Aiutatemi, mio figlio è morto“. Queste le parole pronunciate al telefono da una giovane madre di 29 anni che all’alba, a Ferrara, ha chiamato i carabinieri annunciando il decesso dell’ultimo dei tre figli, un bimbo di appena un anno. All’arrivo dei militari, la donna, trovata con dei tagli ai polsi e in un lago di sangue in seguito probabilmente a un tentativo di suicidio, ha provato ad aggredirli: è stata bloccata e trasferita nel reparto di psichiatria dell’ospedale di Cona.

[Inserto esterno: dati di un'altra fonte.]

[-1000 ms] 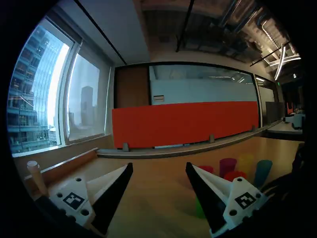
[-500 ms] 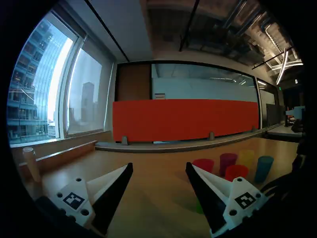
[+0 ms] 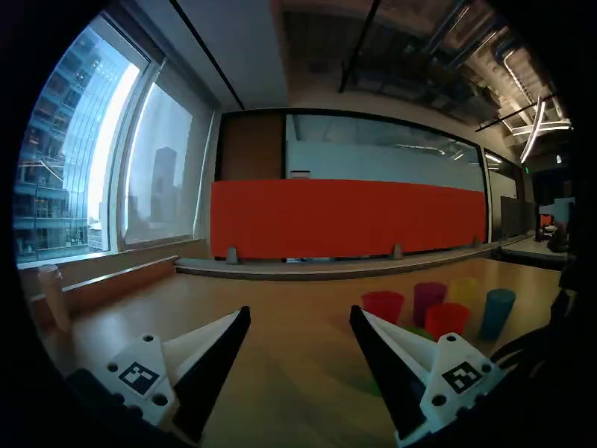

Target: Pour water

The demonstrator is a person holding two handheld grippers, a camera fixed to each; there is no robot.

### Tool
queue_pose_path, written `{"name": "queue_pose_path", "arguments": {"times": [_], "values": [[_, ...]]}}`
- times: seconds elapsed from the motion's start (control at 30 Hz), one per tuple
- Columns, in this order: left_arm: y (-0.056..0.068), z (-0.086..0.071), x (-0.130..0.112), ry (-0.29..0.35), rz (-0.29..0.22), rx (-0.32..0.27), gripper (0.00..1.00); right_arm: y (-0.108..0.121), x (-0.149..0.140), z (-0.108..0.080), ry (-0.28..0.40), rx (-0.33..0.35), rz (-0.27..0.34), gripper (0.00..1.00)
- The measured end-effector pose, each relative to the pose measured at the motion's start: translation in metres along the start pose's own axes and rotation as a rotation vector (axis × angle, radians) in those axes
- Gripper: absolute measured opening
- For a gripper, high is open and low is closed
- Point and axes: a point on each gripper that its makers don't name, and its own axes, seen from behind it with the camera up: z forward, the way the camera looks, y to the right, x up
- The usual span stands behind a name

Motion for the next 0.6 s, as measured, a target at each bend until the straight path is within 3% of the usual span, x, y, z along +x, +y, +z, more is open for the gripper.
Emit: {"name": "queue_pose_path", "arguments": {"times": [0.6], "values": [[-0.0019, 0.0011, -0.0034, -0.019, 0.004, 0.005, 0.99, -0.0037, -0.005, 0.0009, -0.003, 0.011, -0.006, 1.0]]}}
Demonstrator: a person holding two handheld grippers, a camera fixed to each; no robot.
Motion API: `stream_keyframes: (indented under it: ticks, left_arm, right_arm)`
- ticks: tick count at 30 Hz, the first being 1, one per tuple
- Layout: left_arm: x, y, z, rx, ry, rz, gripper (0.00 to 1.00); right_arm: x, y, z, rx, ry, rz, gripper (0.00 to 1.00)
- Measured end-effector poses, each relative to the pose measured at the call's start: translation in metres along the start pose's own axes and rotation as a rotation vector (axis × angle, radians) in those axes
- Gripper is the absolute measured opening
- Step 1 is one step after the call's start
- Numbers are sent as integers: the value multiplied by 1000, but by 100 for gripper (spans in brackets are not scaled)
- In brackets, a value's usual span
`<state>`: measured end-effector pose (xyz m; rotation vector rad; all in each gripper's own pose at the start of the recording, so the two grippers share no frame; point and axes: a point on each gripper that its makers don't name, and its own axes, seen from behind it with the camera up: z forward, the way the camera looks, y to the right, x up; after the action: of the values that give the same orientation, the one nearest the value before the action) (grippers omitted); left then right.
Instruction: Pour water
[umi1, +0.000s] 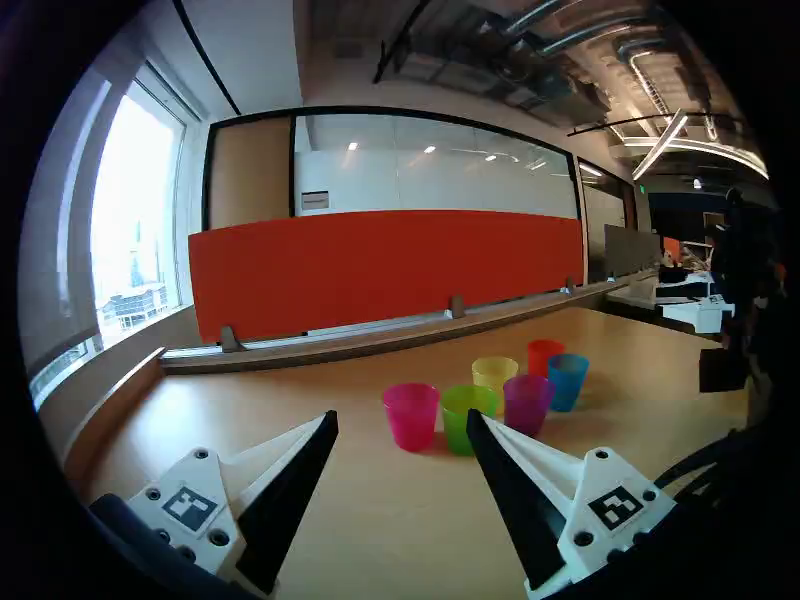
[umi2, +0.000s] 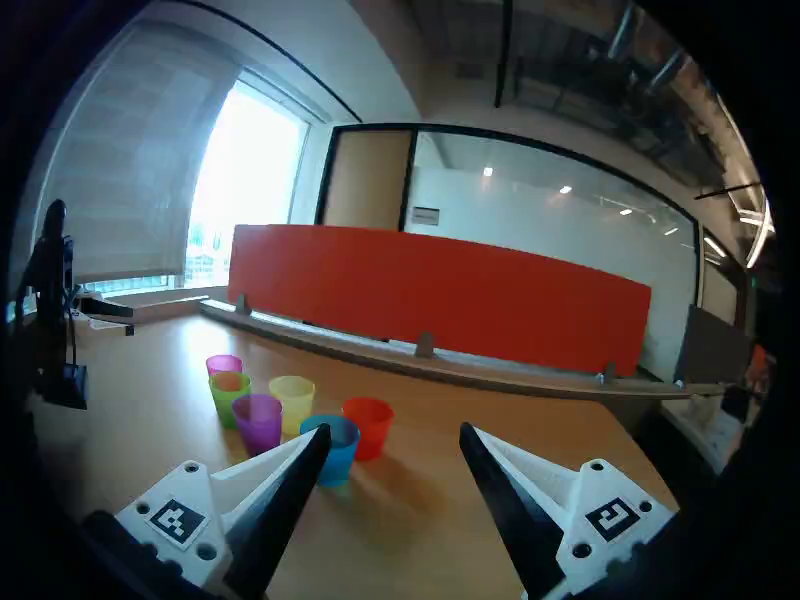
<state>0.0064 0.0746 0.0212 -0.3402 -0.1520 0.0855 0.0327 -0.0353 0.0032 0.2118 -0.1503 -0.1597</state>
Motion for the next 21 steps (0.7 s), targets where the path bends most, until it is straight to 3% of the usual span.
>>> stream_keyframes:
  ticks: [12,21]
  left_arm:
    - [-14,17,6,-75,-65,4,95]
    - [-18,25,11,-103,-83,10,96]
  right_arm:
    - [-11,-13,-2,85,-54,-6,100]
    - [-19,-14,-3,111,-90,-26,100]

In un’altra stanza dell’abitazione erano presenti anche gli altri due figli di 5 e 9 anni, che sono stati adesso affidati alla nonna. Il personale del 118 ha tentato per circa 40 minuti di rianimare il piccolo, trovato sul letto dove dormiva con la madre, ma non c’è stato nulla da fare.

Secondo quanto riferisce l’agenzia Askanews,  la donna avrebbe confessato il delitto del figlio ma sono in corso verifiche sull’attendibilità delle sue dichiarazioni. Secondo un primo accertamento del medico legale sul corpicino della giovane vittima, non sarebbero emersi segni evidenti di lesioni o ferite compatibili con una morte violenta. Sarà adesso l’autopsia a chiarire le cause del decesso. Il padre del bambino, d nazionalità tunisina, non viveva con la famiglia da qualche settimana.

A coordinare le indagini la procura di Ferrara e, nello specifico, il sostituto procuratore Lisa Busato che a breve conferirà l’incarico per l’autopsia. Al momento non si esclude alcuna ipotesi: dall’omicidio-tentato suicidio fino alla morte naturale del bimbo e al tentato suicidio della madre. In queste ore i carabinieri stanno ascoltando il papà dei tre bambini.